Aschermittwoch, Fastenzeit. Beim Chef gewesen wegen mehr Geld. Gab’s aber nicht. Beim Wintersport auf der Reiteralm den rechten Schi verloren. Selbiger fuhr dann allein die schnellste Zeit des Jahres. Und in das Bleiglasfenster des Wirtshauses hinein. Die Rechnung war nicht unflott. Na ja, und dann kam bei Otto doch ganz plötzlich der Blinddarm raus. Dann war doch auch irgendwo mal der Muttertag. Kleines Kaffeeservice gekauft.
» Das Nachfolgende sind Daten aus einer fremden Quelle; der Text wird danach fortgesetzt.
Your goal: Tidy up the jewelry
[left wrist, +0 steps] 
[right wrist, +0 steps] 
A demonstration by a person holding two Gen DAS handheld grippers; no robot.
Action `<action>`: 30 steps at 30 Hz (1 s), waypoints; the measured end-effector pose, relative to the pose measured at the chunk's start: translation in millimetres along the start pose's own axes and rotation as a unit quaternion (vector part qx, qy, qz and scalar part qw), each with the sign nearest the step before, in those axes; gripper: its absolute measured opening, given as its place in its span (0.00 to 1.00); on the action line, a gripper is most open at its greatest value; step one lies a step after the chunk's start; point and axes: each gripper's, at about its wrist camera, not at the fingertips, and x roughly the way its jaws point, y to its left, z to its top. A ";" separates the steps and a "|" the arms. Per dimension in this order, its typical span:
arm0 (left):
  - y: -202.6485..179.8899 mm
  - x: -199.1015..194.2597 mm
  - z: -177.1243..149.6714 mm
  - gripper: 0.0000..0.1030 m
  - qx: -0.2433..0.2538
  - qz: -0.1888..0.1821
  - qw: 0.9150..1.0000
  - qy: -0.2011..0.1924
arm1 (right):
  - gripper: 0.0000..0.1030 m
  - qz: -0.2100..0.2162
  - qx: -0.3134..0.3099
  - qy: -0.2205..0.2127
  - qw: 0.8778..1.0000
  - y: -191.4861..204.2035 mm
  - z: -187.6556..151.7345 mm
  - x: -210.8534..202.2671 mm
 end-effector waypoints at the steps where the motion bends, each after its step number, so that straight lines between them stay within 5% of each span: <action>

Natürlich ein bisschen zweite Wahl. Von wegen leicht angestoßen. Lieb Mütterlein sieht doch nimmer so genau. Schäbig, was? Stimmt. Aber kein Einzelfall, denkt Otto und lächelt. Um diese Zeit fand auch mal eine Entschlackungskur statt. Mit Knoblauchpillen. Ja, gewiss, immerhin sieben Kilogramm abgenommen. Drei davon am Hals. Der sah dann aus wie von einem hundertjährigen Truthahn. Nachher im Rausche der Verjüngung spitze italienische Zehenquäler gekauft. Selbige jedoch nicht allzu lange getragen. Mama mia! Die Urlaubszeit. Diesmal allein gefahren. Zuvor jedoch eine heftige Diskussion gehabt mit Susi, Ottos ständigem Beiwagen. In Grado wunschgemäß eine andere kennen gelernt. Und was für eine! Muss Miss Schlaraffia gewesen sein! Dann wieder reumütig zurück zu Susi. Dem guten, braven Instrument. Schließlich spielt sich’s mit ihr immer noch am Besten. Otto nickt zufrieden. Halt mal, noch etwas! Autobusfahrer „den Vogel“ gezeigt. Bei Gericht erklärt, sich nur die Stirn gekratzt zu haben. Freispruch! Richtig, auch noch ein einziges Mal zwei Aktien gekauft. Und natürlich prompt baden gegangen. Kunststück. So, das wäre dann auch schon so ziemlich alles. Sicher nicht sehr viel, aber Otto ist nicht unglücklich. Wer weiß, was dieses Jahr bringt, denkt er und übt sich in Optimismus.